TASK DETAILS: Once the line with "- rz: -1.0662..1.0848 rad" is found in the data, output it and each following line exactly, up to and including the line with "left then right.", and nothing before or after.

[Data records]
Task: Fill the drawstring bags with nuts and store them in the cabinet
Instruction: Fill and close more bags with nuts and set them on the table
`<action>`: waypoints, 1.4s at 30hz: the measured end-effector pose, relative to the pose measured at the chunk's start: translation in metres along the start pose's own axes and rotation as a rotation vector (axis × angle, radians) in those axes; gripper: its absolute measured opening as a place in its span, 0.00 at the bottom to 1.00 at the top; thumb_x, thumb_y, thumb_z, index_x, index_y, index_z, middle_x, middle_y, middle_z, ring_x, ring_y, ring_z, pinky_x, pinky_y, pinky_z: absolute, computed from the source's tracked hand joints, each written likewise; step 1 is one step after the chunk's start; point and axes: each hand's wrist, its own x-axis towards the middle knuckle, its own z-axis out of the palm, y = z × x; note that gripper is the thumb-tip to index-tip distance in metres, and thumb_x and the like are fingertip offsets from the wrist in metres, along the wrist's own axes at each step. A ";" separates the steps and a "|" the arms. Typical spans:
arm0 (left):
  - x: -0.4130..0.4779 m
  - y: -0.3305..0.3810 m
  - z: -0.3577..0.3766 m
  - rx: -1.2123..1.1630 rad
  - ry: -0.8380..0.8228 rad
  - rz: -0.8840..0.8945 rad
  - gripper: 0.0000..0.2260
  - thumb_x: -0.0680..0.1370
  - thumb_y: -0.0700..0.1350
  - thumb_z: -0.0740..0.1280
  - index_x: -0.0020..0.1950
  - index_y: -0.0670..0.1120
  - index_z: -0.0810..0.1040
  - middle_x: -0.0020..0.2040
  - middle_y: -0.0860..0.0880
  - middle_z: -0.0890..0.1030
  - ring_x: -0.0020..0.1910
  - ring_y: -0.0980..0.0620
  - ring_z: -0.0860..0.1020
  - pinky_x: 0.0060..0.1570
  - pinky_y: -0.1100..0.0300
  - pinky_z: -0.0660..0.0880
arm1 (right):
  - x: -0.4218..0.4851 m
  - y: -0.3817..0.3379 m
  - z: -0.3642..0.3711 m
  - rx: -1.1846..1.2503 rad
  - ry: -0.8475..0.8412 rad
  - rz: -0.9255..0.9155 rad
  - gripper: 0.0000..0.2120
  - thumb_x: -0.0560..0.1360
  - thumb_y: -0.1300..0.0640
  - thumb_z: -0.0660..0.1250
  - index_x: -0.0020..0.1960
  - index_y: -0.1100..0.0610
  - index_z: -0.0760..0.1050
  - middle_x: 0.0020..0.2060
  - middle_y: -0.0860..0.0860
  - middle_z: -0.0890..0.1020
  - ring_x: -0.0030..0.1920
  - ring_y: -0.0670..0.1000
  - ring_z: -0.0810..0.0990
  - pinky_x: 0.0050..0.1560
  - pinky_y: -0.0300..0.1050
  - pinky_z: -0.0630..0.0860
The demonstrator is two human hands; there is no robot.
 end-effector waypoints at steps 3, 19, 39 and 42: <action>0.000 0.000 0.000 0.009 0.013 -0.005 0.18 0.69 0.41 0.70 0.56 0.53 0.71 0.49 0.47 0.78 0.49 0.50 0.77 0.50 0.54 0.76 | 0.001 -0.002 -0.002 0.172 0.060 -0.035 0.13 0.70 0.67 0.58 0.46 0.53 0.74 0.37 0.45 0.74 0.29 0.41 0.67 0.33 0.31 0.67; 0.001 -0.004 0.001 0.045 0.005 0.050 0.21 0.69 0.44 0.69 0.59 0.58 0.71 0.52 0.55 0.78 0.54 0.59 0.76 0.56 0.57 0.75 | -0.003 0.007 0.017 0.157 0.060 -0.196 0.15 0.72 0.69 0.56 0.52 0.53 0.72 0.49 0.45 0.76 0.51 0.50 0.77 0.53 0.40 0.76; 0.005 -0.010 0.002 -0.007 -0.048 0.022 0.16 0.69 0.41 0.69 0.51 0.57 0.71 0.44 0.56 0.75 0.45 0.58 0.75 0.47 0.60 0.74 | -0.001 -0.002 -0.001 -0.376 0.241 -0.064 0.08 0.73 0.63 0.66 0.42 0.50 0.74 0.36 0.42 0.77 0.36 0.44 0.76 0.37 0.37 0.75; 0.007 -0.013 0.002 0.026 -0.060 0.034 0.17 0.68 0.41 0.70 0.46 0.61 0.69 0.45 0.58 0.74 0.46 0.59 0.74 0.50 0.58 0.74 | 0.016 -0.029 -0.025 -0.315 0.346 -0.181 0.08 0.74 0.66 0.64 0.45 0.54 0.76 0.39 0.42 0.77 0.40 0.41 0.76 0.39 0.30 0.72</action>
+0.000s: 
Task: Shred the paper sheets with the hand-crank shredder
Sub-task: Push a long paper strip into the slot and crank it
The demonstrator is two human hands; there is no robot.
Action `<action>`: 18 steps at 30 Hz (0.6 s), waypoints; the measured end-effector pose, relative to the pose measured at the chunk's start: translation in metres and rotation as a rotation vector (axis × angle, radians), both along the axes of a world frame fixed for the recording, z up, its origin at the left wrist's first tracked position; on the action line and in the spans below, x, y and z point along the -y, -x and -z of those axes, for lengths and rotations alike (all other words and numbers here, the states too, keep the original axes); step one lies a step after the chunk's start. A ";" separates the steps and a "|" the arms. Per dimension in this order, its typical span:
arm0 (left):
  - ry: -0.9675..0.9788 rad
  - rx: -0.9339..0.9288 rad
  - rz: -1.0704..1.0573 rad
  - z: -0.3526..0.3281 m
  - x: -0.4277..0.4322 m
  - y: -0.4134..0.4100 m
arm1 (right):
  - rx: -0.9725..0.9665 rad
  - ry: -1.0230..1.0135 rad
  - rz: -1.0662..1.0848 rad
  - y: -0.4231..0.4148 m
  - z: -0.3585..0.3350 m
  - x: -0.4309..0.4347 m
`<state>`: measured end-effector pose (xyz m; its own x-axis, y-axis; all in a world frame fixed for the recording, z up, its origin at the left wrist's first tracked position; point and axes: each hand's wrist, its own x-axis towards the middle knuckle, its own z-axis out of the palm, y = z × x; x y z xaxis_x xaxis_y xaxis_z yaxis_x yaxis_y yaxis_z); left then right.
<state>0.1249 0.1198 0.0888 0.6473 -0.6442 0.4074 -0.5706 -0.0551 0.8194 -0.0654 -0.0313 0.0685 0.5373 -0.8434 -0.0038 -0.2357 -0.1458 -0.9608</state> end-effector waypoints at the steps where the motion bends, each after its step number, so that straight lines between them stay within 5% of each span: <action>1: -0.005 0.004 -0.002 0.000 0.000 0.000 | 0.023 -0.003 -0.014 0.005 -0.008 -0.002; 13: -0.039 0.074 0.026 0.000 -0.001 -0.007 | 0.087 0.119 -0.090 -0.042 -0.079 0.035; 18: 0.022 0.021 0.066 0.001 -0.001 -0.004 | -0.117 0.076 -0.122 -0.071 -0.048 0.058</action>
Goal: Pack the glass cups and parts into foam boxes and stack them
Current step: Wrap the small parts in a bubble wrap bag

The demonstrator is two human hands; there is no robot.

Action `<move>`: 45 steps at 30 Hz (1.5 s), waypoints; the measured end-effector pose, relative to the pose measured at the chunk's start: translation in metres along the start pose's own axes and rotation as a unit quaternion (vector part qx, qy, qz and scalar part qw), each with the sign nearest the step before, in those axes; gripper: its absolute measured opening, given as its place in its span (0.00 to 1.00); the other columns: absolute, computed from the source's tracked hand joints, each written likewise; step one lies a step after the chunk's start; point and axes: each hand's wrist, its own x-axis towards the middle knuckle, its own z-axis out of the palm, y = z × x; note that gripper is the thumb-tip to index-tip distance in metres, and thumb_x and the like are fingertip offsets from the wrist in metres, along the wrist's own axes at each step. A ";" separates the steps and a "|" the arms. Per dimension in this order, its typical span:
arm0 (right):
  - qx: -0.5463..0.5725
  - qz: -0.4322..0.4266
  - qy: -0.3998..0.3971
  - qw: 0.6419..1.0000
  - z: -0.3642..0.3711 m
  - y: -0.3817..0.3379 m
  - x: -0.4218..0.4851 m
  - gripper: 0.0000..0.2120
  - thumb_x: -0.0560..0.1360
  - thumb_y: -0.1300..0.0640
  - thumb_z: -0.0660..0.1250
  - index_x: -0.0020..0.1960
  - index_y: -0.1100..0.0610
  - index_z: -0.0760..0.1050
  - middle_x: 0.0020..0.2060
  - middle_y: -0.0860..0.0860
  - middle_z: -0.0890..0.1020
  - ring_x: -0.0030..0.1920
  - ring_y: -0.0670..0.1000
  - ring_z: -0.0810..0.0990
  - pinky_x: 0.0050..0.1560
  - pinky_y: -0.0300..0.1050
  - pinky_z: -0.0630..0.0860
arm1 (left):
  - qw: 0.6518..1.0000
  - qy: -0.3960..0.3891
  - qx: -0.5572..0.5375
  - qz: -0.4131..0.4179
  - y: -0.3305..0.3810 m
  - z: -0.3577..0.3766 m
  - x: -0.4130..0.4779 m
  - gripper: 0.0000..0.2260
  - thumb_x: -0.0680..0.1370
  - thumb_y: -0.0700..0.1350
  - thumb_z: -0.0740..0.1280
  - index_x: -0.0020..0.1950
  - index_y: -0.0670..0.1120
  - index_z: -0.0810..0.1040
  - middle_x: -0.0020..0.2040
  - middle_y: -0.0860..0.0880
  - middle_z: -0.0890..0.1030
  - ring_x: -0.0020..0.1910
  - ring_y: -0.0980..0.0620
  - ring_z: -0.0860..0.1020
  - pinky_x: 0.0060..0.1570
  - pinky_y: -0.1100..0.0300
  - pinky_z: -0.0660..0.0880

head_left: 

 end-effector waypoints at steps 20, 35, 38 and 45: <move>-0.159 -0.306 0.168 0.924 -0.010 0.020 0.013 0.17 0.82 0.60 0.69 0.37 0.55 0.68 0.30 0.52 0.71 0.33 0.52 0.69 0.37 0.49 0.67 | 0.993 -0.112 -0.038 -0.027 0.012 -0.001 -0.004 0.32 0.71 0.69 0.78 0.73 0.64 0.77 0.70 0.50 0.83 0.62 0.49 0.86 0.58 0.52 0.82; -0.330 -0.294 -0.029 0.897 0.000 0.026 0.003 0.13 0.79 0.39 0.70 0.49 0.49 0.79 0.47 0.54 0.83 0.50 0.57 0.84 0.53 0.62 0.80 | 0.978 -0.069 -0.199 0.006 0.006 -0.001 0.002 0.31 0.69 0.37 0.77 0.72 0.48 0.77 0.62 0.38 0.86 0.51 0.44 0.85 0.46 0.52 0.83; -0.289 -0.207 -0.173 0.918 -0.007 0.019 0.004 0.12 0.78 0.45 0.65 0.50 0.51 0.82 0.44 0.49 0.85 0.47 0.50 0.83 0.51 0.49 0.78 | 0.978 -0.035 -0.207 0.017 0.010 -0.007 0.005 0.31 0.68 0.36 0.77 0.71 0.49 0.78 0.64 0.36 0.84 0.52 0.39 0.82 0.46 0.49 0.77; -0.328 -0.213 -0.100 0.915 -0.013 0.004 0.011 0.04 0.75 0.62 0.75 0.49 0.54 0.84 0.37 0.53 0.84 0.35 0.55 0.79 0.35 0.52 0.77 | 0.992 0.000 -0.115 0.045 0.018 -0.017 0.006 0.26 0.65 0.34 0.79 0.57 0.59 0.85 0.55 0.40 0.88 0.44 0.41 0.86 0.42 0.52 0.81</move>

TASK RESPONSE:
  - rz: -1.0662..1.0848 rad
  - y: -0.4231..0.4148 m
  - z: -0.3585..0.3350 m
  - x: -0.4309..0.4347 m
`<state>`: measured end-effector pose (xyz m; its own x-axis, y-axis; all in a world frame fixed for the recording, z up, its origin at the left wrist's first tracked position; point and axes: each hand's wrist, its own x-axis towards the middle knuckle, its own z-axis out of the palm, y = z × x; x y z xaxis_x xaxis_y xaxis_z yaxis_x yaxis_y yaxis_z); left then right.

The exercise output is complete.